● Work instructions
Take the data from its first line. Print each line exactly until the line containing "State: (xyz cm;" has been printed too.

---- Source material

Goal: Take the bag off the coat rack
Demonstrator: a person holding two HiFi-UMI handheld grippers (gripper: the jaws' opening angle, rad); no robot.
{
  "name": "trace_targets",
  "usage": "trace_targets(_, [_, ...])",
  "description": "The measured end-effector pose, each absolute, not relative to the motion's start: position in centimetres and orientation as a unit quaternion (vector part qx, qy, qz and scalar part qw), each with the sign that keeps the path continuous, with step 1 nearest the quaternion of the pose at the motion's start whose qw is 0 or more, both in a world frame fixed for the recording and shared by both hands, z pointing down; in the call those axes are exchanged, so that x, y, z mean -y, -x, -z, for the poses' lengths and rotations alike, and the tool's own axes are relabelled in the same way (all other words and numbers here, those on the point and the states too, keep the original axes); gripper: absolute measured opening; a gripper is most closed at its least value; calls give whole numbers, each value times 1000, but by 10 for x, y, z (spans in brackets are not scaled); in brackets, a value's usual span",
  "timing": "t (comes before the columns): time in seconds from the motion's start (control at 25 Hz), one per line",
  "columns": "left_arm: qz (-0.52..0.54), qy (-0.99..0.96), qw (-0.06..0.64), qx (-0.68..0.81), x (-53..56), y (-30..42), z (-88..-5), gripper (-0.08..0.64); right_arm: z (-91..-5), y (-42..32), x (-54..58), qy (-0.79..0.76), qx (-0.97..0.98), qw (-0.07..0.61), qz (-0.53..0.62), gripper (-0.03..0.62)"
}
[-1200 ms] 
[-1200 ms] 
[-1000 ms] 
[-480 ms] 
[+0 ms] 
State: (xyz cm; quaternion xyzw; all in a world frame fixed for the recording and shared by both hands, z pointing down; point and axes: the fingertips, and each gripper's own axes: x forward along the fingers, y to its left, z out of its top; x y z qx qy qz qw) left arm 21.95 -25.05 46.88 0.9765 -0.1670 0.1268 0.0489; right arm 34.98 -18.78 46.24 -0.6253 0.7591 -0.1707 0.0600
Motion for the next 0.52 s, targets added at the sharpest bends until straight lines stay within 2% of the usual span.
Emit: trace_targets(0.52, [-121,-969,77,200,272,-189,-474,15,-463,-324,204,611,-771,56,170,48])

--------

● Answer to the problem
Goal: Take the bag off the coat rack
Demonstrator: a person holding two HiFi-UMI handheld grippers (gripper: the jaws' opening angle, rad); no robot.
{
  "name": "trace_targets",
  "usage": "trace_targets(_, [_, ...])",
  "description": "The measured end-effector pose, each absolute, not relative to the motion's start: position in centimetres and orientation as a unit quaternion (vector part qx, qy, qz and scalar part qw), each with the sign that keeps the path continuous, with step 1 nearest the quaternion of the pose at the motion's start whose qw is 0 or more, both in a world frame fixed for the recording and shared by both hands, z pointing down; in the call those axes are exchanged, so that x, y, z mean -y, -x, -z, for the poses' lengths and rotations alike, and the tool's own axes are relabelled in the same way (all other words and numbers here, those on the point and the states too, keep the original axes); gripper: absolute measured opening; a gripper is most closed at its least value; calls give whole numbers, each value times 1000, but by 10 for x, y, z (spans in brackets are not scaled); in brackets, a value's usual span",
  "timing": "t (comes before the columns): time in seconds from the motion's start (control at 25 Hz), one per line",
  "columns": "left_arm: qz (-0.52..0.54), qy (-0.99..0.96), qw (-0.06..0.64), qx (-0.68..0.81), x (-53..56), y (-30..42), z (-88..-5), gripper (-0.08..0.64); right_arm: z (-91..-5), y (-42..32), x (-54..58), qy (-0.79..0.76), qx (-0.97..0.98), qw (-0.07..0.61), qz (-0.53..0.62), gripper (-0.03..0.62)"
}
[-1200 ms] 
[-1200 ms] 
[-1000 ms] 
[-480 ms] 
[+0 ms] 
State: (xyz cm; quaternion xyzw; all in a world frame fixed for the recording and shared by both hands, z pointing down; point and axes: the fingertips, and each gripper's own axes: x forward along the fingers, y to its left, z out of its top; x y z qx qy qz qw) left arm 21.95 -25.05 46.88 0.9765 -0.1670 0.1268 0.0489; right arm 34.98 -18.78 46.24 -0.6253 0.7591 -0.1707 0.0600

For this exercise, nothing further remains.